The Querier is currently written to operate in a standalone (non-distributed), multi-threaded mode.
For Wideskies, the user will need to generate the encrypted query vector via the QuerierDriver. Options available for query generation are given by:
java -cp <pirkJar> org.apache.pirk.querier.wideskies.QuerierDriver —help
The Query object contains the encrypted query vectors and all information necessary for the Responder to perform the encrypted query. The file containing the Query object should be sent to the Responder platform; it is used as input for the Responder to execute the query.
The Querier object contains the information necessary for the Querier to decrypt the results of the encrypted query. The file containing the Querier object must not be sent to the Responder as it contains the encryption/decryption keys for the query.
The Responder currently operates on the following platforms:
- Standalone, multithreaded (mainly used for testing purposes)
- Spark batch, reading from HDFS or Elasticsearch
- Hadoop MapReduce batch, reading from HDFS or Elasticsearch
The RoadMap details plans for various streaming implementations.
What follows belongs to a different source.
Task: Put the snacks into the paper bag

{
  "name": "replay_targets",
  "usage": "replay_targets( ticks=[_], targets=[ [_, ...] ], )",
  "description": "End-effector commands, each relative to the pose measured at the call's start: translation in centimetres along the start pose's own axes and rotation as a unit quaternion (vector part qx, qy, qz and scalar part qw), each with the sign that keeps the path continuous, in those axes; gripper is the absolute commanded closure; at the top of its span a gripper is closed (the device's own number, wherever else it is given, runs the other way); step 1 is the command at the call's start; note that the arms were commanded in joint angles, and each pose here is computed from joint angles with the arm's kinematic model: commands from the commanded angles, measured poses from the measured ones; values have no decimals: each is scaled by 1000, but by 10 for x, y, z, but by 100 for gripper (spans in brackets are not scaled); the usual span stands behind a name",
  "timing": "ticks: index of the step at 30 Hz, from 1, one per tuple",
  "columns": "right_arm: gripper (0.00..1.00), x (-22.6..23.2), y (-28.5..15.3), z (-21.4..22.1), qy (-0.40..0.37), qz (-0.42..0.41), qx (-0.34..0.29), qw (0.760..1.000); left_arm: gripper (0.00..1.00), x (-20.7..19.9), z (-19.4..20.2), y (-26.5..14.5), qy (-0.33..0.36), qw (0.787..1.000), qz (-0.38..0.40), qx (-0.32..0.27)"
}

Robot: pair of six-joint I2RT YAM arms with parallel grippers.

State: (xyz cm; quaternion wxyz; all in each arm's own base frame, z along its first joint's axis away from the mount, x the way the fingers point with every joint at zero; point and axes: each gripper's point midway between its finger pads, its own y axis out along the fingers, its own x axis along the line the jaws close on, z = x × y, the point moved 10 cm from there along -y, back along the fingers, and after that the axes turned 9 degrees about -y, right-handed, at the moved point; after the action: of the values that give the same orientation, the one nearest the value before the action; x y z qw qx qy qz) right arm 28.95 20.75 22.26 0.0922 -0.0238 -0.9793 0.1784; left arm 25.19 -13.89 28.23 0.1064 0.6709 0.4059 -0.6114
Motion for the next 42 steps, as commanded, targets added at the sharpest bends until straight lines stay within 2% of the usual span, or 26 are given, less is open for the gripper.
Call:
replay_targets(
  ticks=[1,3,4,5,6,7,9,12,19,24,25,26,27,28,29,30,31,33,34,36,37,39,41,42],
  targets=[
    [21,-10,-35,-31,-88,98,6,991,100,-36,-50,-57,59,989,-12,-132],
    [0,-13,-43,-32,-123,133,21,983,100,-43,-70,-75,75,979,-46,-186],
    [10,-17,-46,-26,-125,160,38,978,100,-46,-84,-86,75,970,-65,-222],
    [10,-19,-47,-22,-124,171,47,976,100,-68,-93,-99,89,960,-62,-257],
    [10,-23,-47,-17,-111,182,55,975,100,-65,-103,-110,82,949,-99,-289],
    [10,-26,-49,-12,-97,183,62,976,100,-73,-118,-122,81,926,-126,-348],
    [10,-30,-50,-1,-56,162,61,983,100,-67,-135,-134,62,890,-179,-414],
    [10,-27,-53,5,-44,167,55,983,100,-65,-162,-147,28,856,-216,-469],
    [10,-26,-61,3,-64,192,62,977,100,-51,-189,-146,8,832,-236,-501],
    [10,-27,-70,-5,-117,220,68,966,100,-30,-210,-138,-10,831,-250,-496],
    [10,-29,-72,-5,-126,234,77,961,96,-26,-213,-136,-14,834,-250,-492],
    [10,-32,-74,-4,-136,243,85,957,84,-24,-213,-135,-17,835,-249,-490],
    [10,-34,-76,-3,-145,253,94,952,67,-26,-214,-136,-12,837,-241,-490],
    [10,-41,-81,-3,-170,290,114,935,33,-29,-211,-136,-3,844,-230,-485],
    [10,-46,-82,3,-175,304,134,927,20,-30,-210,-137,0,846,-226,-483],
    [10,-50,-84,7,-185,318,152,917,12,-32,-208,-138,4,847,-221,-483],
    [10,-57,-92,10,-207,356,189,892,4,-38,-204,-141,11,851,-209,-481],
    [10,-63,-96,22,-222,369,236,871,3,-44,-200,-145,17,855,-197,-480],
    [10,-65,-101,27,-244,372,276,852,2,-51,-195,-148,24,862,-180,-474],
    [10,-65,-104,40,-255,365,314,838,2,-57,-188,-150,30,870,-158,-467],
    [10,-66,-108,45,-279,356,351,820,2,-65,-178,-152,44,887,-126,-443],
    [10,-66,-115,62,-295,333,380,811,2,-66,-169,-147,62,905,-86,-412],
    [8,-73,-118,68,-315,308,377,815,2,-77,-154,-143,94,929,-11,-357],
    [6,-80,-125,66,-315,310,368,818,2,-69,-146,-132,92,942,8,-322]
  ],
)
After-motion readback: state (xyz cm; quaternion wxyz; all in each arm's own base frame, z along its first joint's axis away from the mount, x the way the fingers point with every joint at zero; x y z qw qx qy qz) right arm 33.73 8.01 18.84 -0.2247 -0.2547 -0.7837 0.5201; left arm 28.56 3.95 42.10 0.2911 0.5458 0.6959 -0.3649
Components of the Responder implementations may also be called independently in custom workflows.
Target data is assumed to be in HDFS for the distributed Responder variants and in the local file system for the standalone version.
The Responder can be launched via the ResponderDriver. Options available via the ResponderDriver are given by:
java -cp <pirkJar> org.apache.pirk.responder.wideskies.ResponderDriver —help
When using the MapReduce implementation, launch the Responder via the following command:
hadoop jar <pirkJar> org.apache.pirk.responder.wideskies.ResponderDriver <responder options>
When using the Spark implementation, launch the Responder via spark-submit as follows:
spark-submit <spark options> <pirkJar> org.apache.pirk.responder.wideskies.ResponderDriver <responder options>
The Responder performs the encrypted query, stores the results in a Response object, and serializes this object to the output location specified in the <responder options>. For Responder implementations running in Hadoop MapReduce or Spark, this output file is stored in HDFS.
The file containing the serialized Response object should be returned to the Querier for decryption.